Alan Mendoza, head of The Henry Jackson Society, a foreign policy think-tank in London, said Tuesday that he supports the idea of a public list of the unwanted, but that many of the names were "just here for padding."

He said the British immigration officials' real focus was keeping Islamic extremists out of Britain and indoctrinating elements of the U.K.'s sizable Muslim minority.

But Mendoza said that "if the government proposed a list purely of those figures, you can imagine the reaction within the Muslim community."

Muhammad Abdul Bari, leader of the Muslim Council of Britain, an umbrella group for U.K. Islamic groups, said Britain's government appears to be "creating a sort of 'pre-crime.'"

"We have more than sufficient legislation on the statute books to deal with the very situations they claim trying to protect us against," he said.

Earlier this year Britain's government was criticized for its decision to bar far-right Dutch lawmaker Geert Wilders from the country because of his anti-Islam views.

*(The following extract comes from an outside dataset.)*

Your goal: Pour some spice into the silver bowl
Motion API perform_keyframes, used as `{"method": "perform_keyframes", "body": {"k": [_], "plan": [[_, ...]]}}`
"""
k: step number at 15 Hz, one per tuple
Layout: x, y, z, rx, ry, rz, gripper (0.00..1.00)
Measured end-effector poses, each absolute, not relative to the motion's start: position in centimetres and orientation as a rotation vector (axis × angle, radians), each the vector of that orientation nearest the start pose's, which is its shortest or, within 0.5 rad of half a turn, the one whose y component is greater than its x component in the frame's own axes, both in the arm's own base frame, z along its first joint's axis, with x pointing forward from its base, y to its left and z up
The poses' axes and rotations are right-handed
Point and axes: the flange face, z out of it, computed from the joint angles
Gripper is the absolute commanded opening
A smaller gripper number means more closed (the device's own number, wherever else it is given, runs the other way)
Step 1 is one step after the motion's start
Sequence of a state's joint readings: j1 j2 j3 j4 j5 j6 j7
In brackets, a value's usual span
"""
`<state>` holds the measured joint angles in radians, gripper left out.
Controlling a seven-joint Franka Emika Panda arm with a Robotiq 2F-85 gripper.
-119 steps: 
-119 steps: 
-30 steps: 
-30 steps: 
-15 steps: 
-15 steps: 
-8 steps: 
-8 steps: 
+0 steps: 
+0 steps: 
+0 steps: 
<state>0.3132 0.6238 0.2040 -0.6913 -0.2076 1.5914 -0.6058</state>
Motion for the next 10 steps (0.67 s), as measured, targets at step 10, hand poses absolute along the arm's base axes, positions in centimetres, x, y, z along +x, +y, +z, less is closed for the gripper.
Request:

But the spectacle of seeing the elected European lawmaker detained at London's Heathrow Airport drew protests from the Dutch government, sparked debate in Britain over the whether officials were muzzling free expression, and raised questions about who the U.K. should ban.

Smith's list does not include Wilders, but Mendoza said the British government was trying to compensate for its embarrassment over the Wilders affair by banning people who were so widely disliked that nearly everyone would agree they should be kept away.
 
Borders, Language and Culture. It was a simple message that lots of people hated. I bought "Atlas Shrugged" for my father for X-mas, asked him to pass it along to someone else when done. Another message from someone who lived it.